周りを見回しても真っ暗で何も見えない。広いのか狭いのか、足元も柔らかく歩くのも難しい。


「え〜い!とにかくここから出せっての!」

 童はとにかく壁を探して走り出した。


少し走ったところで壁らしきものにぶつかったので童は壁を思い切り叩いた。


「おい!こら出しやがれ!出せってんだよ陰険野郎!」

「陰険野郎とは誰のことだ?!」

 何処からか鵺の声が聞こえる。頭の中に響いてかなり気分が悪くなる。

「アンタだよ!アンタ以外に陰険そうな顔してる奴がここに居ますかっての!サッサと外に出さないと・・・」

河の童は手をかざして水の結界を思い切り大きく広げようと念じてみたが・・・


「あれ?出てこない、なんで?」


 どれだけ念じても水の結界は展開されない。


 やがて足元にヌルヌルと粘着質の液体が流れてくる。
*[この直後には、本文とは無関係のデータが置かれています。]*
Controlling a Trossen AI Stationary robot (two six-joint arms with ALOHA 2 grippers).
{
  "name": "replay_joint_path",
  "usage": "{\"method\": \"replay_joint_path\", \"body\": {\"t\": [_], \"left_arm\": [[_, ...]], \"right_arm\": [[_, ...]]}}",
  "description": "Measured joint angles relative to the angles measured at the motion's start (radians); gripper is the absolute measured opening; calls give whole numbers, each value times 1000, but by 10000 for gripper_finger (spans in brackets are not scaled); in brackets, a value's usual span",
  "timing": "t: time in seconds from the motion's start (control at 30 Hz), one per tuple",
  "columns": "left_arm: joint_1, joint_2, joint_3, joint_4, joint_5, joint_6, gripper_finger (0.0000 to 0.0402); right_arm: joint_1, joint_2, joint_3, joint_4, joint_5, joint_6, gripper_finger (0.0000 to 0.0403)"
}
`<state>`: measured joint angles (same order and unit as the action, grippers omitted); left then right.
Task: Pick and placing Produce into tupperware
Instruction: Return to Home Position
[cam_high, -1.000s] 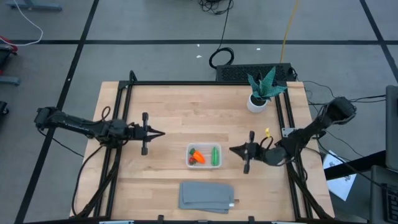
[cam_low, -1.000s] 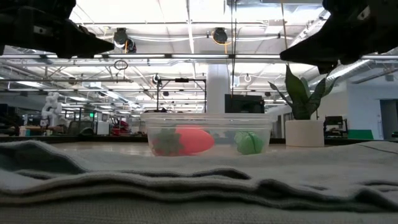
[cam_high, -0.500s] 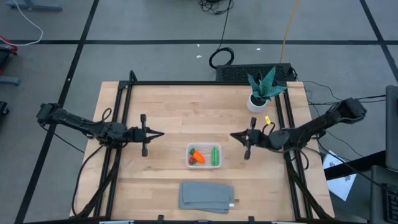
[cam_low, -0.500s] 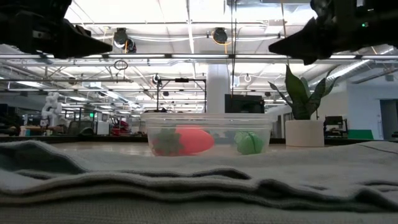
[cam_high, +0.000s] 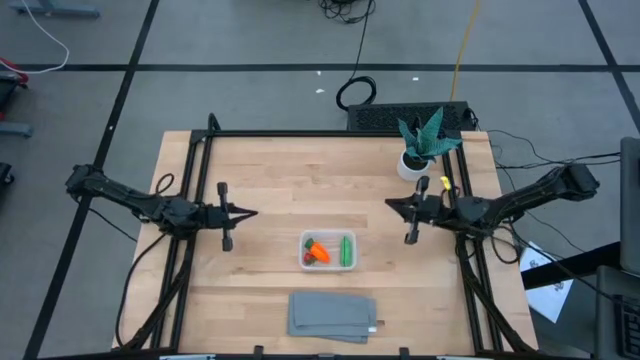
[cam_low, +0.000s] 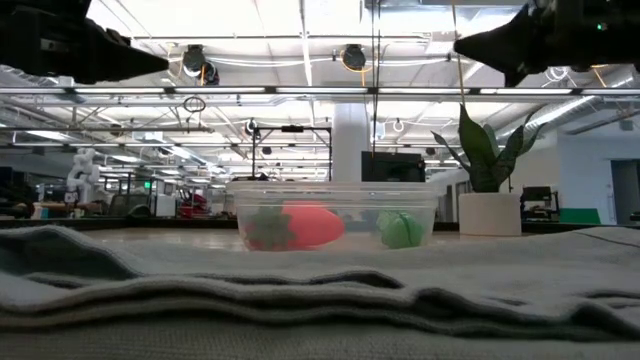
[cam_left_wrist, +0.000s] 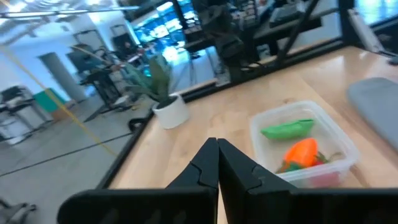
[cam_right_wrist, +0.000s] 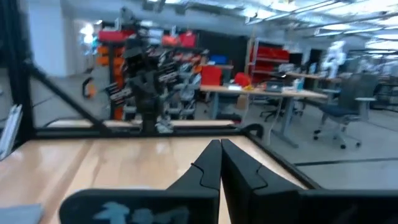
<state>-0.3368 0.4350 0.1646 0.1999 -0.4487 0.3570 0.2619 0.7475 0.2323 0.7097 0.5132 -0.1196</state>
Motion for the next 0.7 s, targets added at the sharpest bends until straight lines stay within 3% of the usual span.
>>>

次第に高さを増してついには童が完全に液体の中に飲み込まれてしまった。


「嘘?アタイ溶かされる?ヤダヤダこんな最期は嫌だって!師匠!師匠!」壁を激しく叩こうとするが液体の中で力が入らない。


「アタイ、もうダメかも・・・」

だんだんと意識が無くなっていく。


童は意識を失い、液体の中に沈んでいった。